Somewhere between the eight month of pregnancy and the first 3 months after the birth of a new born baby, I usually receive a phone call from an excited father or mother, telling me they need life insurance. It’s like clockwork and happens just about every time. All of a sudden a magical bell goes off in the new parent’s heads and they realize they need to buy a life insurance policy.
Well, for most parents that’s what happens. For others, they have to be coaxed or convinced they need life insurance to protect their family. If you are in the group of new parents who think you don’t need a life insurance policy, this article is for you.

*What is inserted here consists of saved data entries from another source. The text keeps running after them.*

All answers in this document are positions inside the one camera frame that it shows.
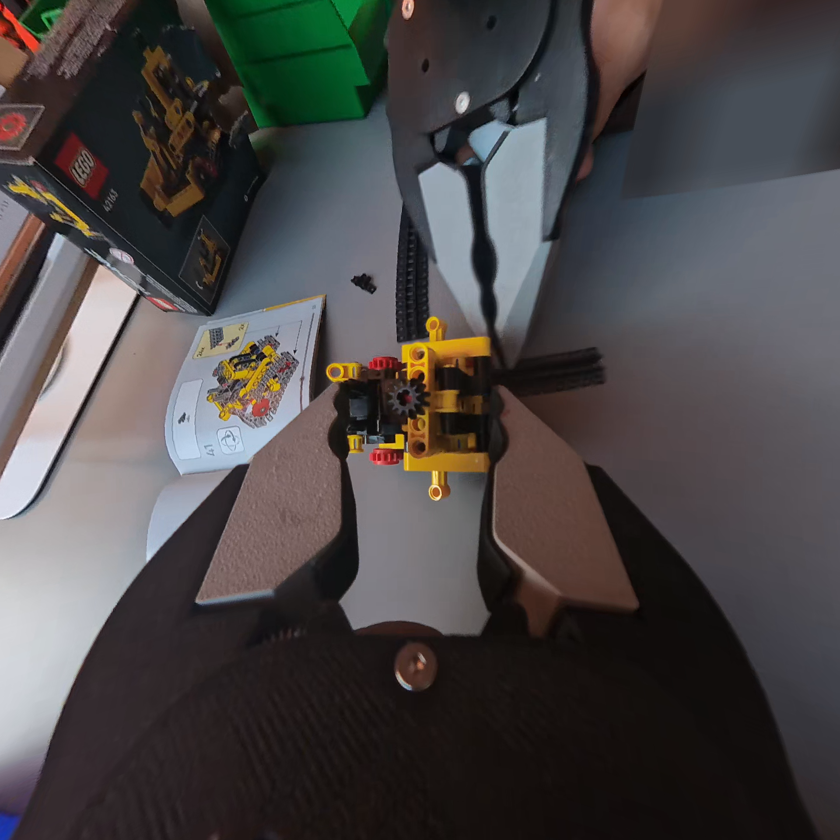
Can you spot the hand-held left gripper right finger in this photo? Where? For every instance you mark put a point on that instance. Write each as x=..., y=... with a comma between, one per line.
x=564, y=525

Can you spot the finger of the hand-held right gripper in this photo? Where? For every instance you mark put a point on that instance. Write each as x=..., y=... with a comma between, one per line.
x=449, y=223
x=522, y=210

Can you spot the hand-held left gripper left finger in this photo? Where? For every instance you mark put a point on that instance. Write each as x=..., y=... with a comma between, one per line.
x=275, y=525

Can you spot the black lego track strip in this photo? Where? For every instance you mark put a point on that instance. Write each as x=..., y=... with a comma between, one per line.
x=558, y=371
x=412, y=282

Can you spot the yellow lego bulldozer model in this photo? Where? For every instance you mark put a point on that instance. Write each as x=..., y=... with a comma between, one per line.
x=446, y=394

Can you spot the single black lego track link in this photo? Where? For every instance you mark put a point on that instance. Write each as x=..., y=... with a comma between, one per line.
x=363, y=283

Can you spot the lego instruction booklet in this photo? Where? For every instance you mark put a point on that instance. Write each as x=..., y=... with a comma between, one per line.
x=249, y=380

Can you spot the dark lego set box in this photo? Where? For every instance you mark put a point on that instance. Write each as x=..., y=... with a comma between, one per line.
x=131, y=164

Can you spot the person's right hand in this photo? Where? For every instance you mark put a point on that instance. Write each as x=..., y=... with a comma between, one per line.
x=623, y=46

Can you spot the green storage bin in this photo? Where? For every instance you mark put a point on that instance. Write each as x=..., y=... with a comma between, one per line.
x=295, y=65

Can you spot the silver monitor stand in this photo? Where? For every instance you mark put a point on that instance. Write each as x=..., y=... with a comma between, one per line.
x=59, y=426

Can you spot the small green bin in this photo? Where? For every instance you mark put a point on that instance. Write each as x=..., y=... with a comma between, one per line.
x=43, y=13

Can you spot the cardboard box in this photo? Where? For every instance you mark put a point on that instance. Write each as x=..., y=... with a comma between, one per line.
x=13, y=65

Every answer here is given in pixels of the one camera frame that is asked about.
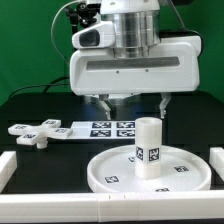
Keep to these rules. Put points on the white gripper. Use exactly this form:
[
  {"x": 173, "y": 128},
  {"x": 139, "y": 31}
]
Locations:
[{"x": 171, "y": 66}]

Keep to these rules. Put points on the white round table top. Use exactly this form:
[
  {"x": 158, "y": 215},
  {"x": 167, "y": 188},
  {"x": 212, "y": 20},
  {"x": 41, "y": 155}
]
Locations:
[{"x": 114, "y": 171}]

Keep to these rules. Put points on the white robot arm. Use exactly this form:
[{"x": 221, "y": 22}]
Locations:
[{"x": 122, "y": 52}]

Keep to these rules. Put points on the white marker tag plate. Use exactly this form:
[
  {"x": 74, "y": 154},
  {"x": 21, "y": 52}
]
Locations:
[{"x": 103, "y": 130}]

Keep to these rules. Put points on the white cross-shaped table base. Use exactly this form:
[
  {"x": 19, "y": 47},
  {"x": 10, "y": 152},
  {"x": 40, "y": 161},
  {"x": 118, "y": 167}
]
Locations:
[{"x": 38, "y": 135}]

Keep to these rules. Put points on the white U-shaped border frame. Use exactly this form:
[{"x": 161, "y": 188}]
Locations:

Why New Parents Need Life Insurance
No one really wants to think about life insurance. Thoughts of dying typically make us uncomfortable and paralyze us from taking action. But once you become a new parent the conversation of life insurance takes on a whole new meaning. Your child needs you to grow, to learn and to be protected. Without life insurance, new parents are leaving their family’s financial future to chance.
In the event of a tragedy, life insurance proceeds can:
• Pay for funeral costs
• Help pay monthly bills and ongoing living expenses
• Pay off outstanding debt
• Pay for your children’s education
(Quick Tip: Use the life insurance quote form on this page to view rates from our top insurance companies. There is no obligation and your information is secure)
When you’re a young new parent with a whole array of new responsibilities and a host of baby expenses, buying life insurance is probably not a priority. But what happens if you suddenly died?
Will your spouse be able to pay the bills? Will your family be able to maintain their current lifestyle without you?
Learning About Life Insurance The Hard Way
Rob and Debbie knew each other since childhood. They went to same elementary school, the same middle school and they fell in love at the high school football game.
After graduating from high school, Rob skipped going to college and got a job as a mechanic at a local gas station. Debbie went to the local community college and got her degree in business administration.
Three months after Debbie graduated from college Rob asked Debbie to marry him. They got married by the Justice of Peace at City Hall. Many people from town attended the wedding but most folks thought the couple was too young to get married.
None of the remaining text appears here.